Your reply should be a faithful copy of the records below, free of pictures.

Extracted data entries
++++
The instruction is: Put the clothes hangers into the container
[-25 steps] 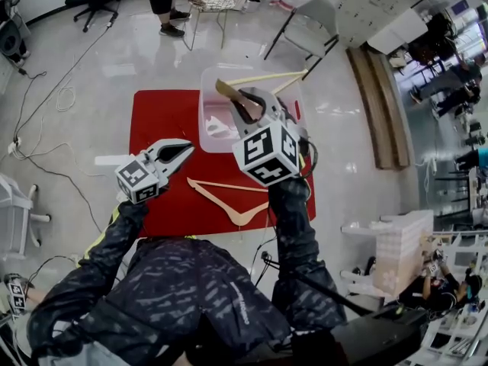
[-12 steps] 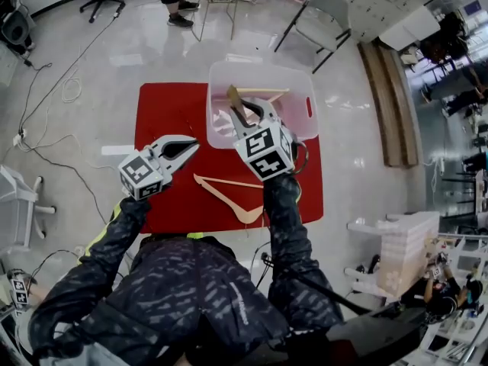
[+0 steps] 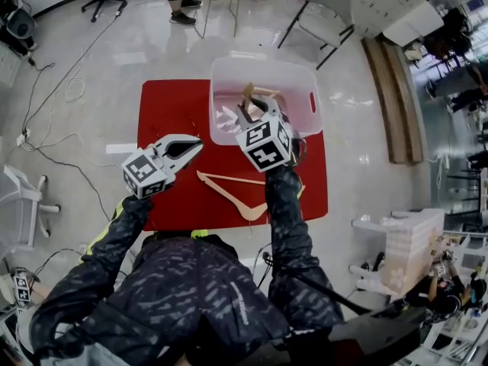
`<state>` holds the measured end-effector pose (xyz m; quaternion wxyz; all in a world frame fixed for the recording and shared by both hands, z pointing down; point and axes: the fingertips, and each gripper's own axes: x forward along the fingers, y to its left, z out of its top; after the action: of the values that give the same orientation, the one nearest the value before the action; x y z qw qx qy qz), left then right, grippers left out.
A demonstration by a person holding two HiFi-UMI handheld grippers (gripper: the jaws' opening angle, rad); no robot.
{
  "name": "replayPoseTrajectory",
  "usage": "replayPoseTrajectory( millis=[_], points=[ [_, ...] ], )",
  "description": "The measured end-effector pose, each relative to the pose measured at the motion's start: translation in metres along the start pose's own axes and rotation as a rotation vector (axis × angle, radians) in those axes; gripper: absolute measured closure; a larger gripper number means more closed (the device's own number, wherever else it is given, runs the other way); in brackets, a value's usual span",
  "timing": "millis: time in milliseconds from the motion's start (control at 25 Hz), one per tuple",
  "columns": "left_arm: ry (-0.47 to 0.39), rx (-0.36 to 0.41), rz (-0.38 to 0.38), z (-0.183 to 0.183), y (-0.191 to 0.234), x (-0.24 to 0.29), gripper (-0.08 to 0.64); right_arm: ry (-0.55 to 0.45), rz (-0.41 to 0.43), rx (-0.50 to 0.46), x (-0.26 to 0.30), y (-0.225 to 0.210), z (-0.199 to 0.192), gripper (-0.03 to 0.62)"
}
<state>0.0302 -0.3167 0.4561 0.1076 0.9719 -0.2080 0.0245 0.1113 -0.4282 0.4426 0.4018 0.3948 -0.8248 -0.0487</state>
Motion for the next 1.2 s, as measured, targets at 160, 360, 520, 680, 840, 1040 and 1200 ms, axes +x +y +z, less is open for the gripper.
replayPoseTrajectory(
  millis=[160, 360, 520, 680, 840, 1040, 1200],
  points=[
    [-0.006, -0.010, -0.008, 0.003, -0.005, -0.001, 0.548, 0.114, 0.015, -0.022, 0.010, 0.010, -0.025, 0.462],
    [-0.011, -0.028, -0.013, 0.002, -0.007, -0.004, 0.548, 0.137, 0.074, 0.025, 0.016, 0.031, -0.044, 0.350],
    [-0.007, -0.028, -0.014, -0.004, 0.000, -0.006, 0.548, 0.146, 0.072, 0.025, 0.021, 0.035, -0.046, 0.347],
    [-0.008, -0.029, -0.018, -0.008, 0.002, -0.004, 0.548, 0.113, 0.058, 0.047, 0.018, 0.038, -0.044, 0.348],
    [-0.006, -0.025, -0.026, -0.009, 0.003, -0.004, 0.548, 0.082, 0.019, 0.040, 0.016, 0.035, -0.037, 0.425],
    [-0.003, -0.019, -0.031, -0.015, 0.001, -0.006, 0.548, 0.049, -0.022, 0.040, 0.009, 0.037, -0.033, 0.518],
    [0.003, -0.010, -0.027, -0.006, -0.017, 0.006, 0.548, 0.035, -0.032, 0.042, -0.013, 0.030, -0.039, 0.551]
  ],
)
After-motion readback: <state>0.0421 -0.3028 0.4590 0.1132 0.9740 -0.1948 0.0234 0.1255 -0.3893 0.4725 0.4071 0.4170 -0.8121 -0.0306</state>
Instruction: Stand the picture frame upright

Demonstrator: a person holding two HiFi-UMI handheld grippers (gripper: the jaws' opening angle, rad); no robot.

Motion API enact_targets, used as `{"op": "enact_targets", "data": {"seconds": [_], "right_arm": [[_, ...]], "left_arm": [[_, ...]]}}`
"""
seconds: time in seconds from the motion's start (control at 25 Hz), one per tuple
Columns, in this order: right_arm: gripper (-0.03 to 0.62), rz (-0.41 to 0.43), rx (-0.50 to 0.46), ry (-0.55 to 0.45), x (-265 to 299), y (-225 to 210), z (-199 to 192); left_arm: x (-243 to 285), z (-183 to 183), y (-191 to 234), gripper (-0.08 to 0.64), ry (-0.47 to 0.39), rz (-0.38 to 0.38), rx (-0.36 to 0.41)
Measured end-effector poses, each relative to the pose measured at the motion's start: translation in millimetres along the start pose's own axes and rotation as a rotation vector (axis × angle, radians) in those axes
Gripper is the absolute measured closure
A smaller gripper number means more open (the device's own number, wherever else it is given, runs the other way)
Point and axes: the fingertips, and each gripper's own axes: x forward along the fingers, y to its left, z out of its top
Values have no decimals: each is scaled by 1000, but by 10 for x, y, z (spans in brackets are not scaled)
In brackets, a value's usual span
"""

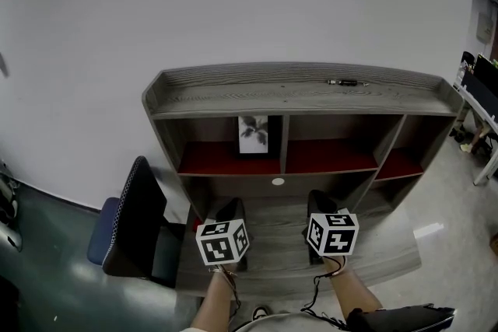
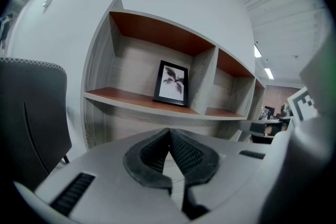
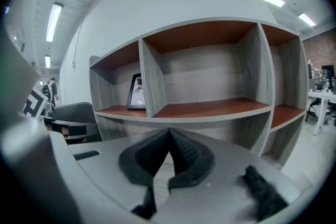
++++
Output below
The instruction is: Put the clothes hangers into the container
[-25 steps] 
[-12 steps] 
[+0 steps] 
`<state>` holds the measured end-effector pose (xyz m; quaternion wxyz; all in a world frame fixed for the recording and shared by both hands, z pointing down; point and axes: the fingertips, and each gripper's own axes: x forward along the fingers, y to its left, z out of its top; after the action: of the values that give the same orientation, the one nearest the value before the action; x y z qw qx qy qz), left then right, grippers left out.
A demonstration by a person holding two HiFi-UMI handheld grippers (gripper: the jaws' opening angle, rad); no robot.
{
  "name": "replayPoseTrajectory",
  "usage": "replayPoseTrajectory( millis=[_], points=[ [_, ...] ], )",
  "description": "The measured end-effector pose, each relative to the pose measured at the motion's start: translation in metres along the start pose's own axes and rotation as a rotation vector (axis × angle, radians) in those axes; gripper: absolute measured closure; a larger gripper number means more closed (the device's own number, wherever else it is given, runs the other way); in brackets, a value's usual span",
  "timing": "millis: time in milliseconds from the motion's start (control at 25 Hz), one per tuple",
  "columns": "left_arm: ry (-0.47 to 0.39), rx (-0.36 to 0.41), rz (-0.38 to 0.38), z (-0.183 to 0.183), y (-0.191 to 0.234), x (-0.24 to 0.29), gripper (-0.08 to 0.64); right_arm: ry (-0.55 to 0.45), rz (-0.41 to 0.43), rx (-0.50 to 0.46), x (-0.26 to 0.30), y (-0.225 to 0.210), z (-0.199 to 0.192), gripper (-0.03 to 0.62)"
}
<state>0.0302 -0.3167 0.4561 0.1076 0.9719 -0.2080 0.0245 0.1113 -0.4282 0.4426 0.4018 0.3948 -0.8248 -0.0487</state>
Motion for the next 1.2 s, as measured, targets at 160, 360, 520, 680, 840, 1040 and 1200 ms, axes +x +y +z, less is open for the gripper.
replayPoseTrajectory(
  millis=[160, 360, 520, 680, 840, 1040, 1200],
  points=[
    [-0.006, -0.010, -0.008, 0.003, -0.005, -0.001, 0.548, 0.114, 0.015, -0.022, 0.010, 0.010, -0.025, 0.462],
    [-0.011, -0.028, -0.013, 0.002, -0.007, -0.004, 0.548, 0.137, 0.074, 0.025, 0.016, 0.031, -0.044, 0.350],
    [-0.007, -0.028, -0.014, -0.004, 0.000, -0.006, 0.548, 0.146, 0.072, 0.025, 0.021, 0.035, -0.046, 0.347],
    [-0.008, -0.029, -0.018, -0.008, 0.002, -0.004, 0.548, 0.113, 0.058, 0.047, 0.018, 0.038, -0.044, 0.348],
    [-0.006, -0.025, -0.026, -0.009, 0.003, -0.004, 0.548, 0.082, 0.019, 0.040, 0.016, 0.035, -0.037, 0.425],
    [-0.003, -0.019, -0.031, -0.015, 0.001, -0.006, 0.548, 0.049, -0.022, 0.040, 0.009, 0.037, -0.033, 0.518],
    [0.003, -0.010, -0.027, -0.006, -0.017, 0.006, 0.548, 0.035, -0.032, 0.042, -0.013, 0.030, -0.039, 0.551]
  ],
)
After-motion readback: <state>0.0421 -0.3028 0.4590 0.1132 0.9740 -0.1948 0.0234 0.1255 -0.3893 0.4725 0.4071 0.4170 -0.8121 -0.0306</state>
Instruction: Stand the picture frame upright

Demonstrator: a person holding two HiFi-UMI handheld grippers (gripper: the jaws' opening angle, rad); no robot.

Motion API enact_targets, used as `{"op": "enact_targets", "data": {"seconds": [_], "right_arm": [[_, ...]], "left_arm": [[_, ...]]}}`
"""
seconds: time in seconds from the motion's start (control at 25 Hz), one per tuple
Columns, in this order: right_arm: gripper (-0.03 to 0.62), rz (-0.41 to 0.43), rx (-0.50 to 0.46), ry (-0.55 to 0.45), x (-265 to 299), y (-225 to 210), z (-199 to 192); left_arm: x (-243 to 285), z (-183 to 183), y (-191 to 234), gripper (-0.08 to 0.64), ry (-0.47 to 0.39), rz (-0.38 to 0.38), rx (-0.36 to 0.41)
Measured end-effector poses, each relative to the pose measured at the motion's start: translation in millimetres along the start pose's own axes and rotation as a rotation vector (axis × angle, radians) in those axes
Gripper is the absolute measured closure
A smaller gripper number means more open (the device's own number, wherever else it is given, runs the other way)
Point and axes: the fingertips, and each gripper's own axes: x forward along the fingers, y to its left, z out of its top
Values have no decimals: each is scaled by 1000, but by 10 for x, y, z (spans in brackets are not scaled)
In brackets, a value's usual span
"""

The output is finished.